Stored data:
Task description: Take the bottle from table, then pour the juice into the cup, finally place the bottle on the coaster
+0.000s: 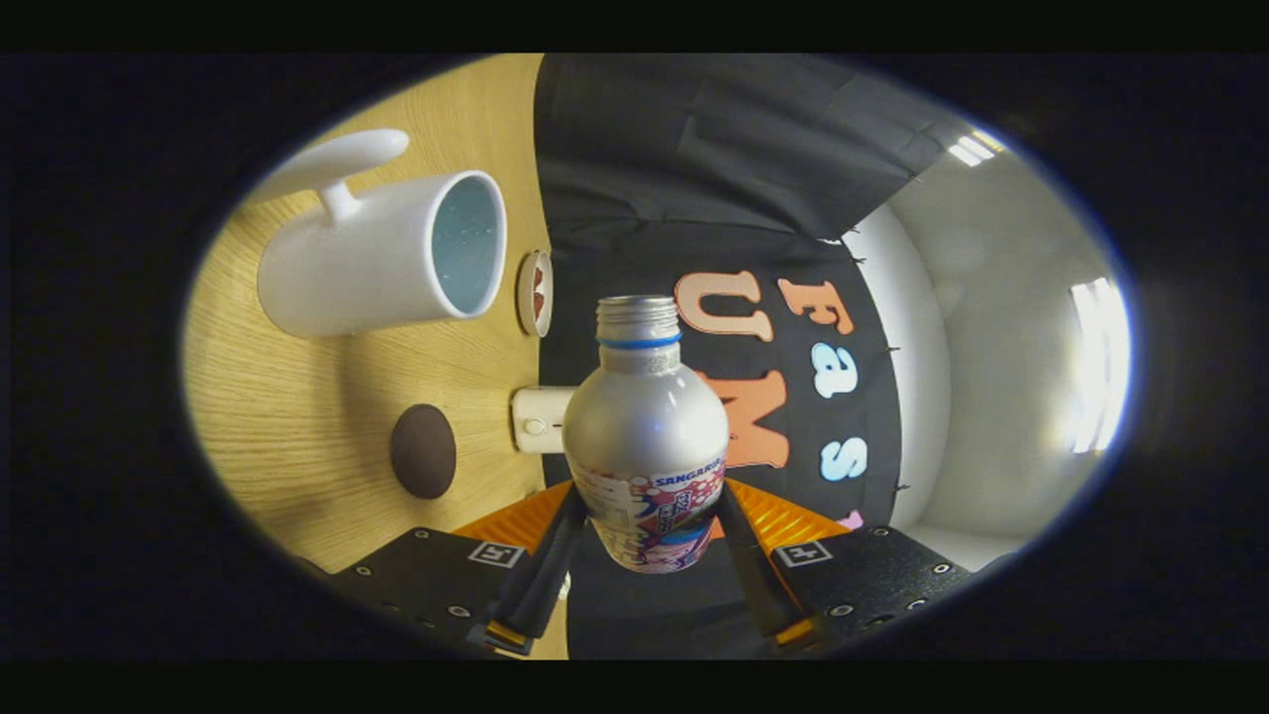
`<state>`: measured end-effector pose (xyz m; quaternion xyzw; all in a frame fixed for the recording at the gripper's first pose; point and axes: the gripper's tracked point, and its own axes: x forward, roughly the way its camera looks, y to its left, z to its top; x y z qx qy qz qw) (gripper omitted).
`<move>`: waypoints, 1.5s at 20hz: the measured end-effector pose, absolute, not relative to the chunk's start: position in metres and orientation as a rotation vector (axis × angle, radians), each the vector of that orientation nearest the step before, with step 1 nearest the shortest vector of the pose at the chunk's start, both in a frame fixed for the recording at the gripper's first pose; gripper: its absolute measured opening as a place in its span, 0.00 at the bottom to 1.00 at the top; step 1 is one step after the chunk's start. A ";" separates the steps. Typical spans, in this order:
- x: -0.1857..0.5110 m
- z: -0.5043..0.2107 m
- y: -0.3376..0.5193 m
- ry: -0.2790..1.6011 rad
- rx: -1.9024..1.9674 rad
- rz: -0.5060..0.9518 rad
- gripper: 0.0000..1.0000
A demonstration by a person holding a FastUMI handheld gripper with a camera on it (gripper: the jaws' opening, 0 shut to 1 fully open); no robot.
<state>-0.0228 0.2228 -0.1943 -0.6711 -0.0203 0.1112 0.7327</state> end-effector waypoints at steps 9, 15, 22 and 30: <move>-0.015 -0.186 0.235 -0.122 -1.577 0.278 0.76; -0.012 -0.182 0.236 -0.143 -1.601 0.280 0.76; -0.007 -0.172 0.236 -0.168 -1.623 0.280 0.76; 0.001 -0.164 0.234 -0.185 -1.651 0.273 0.76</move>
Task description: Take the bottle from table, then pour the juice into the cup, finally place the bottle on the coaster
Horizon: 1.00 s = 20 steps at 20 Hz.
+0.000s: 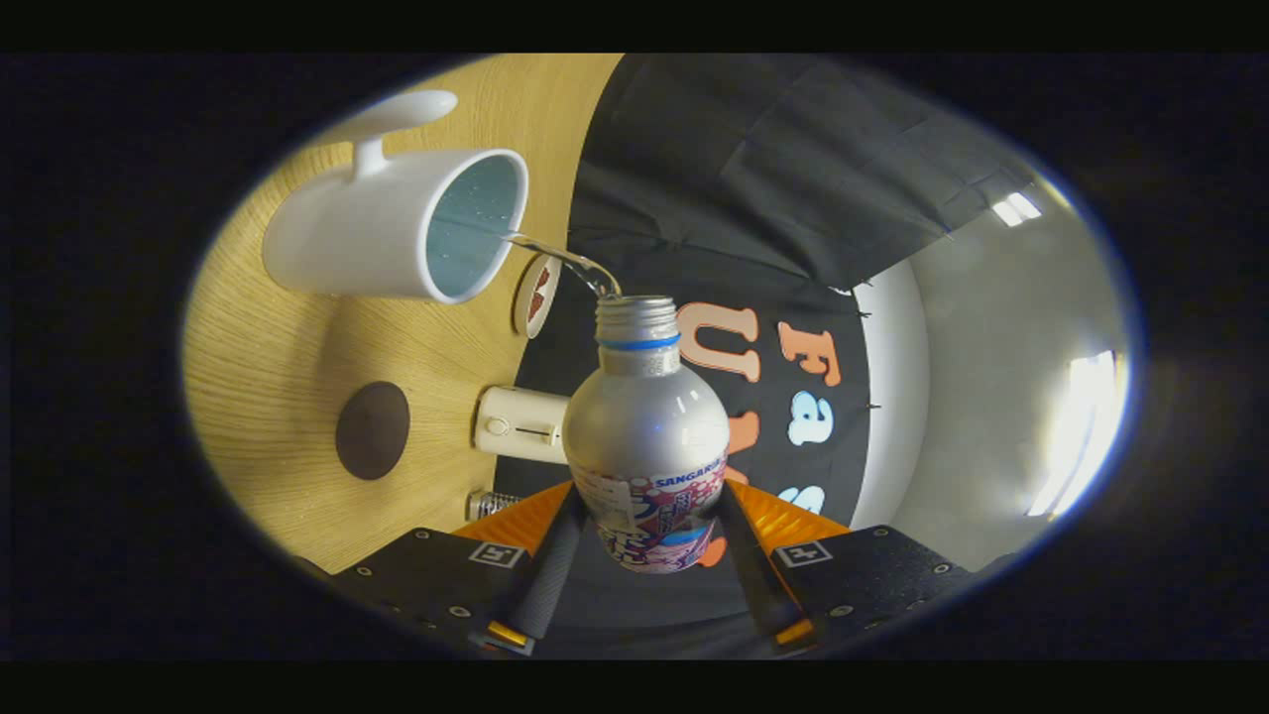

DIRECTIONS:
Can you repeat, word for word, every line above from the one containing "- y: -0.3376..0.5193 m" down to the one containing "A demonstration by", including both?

OUTPUT:
- y: -0.3376..0.5193 m
- ry: -0.2790..1.6011 rad
- rx: -1.9024..1.9674 rad
- rz: -0.5060..0.9518 rad
- gripper: 0.0000..1.0000
A demonstration by a person holding a FastUMI handheld gripper with a camera on it (gripper: the jaws' opening, 0 shut to 1 fully open); no robot.

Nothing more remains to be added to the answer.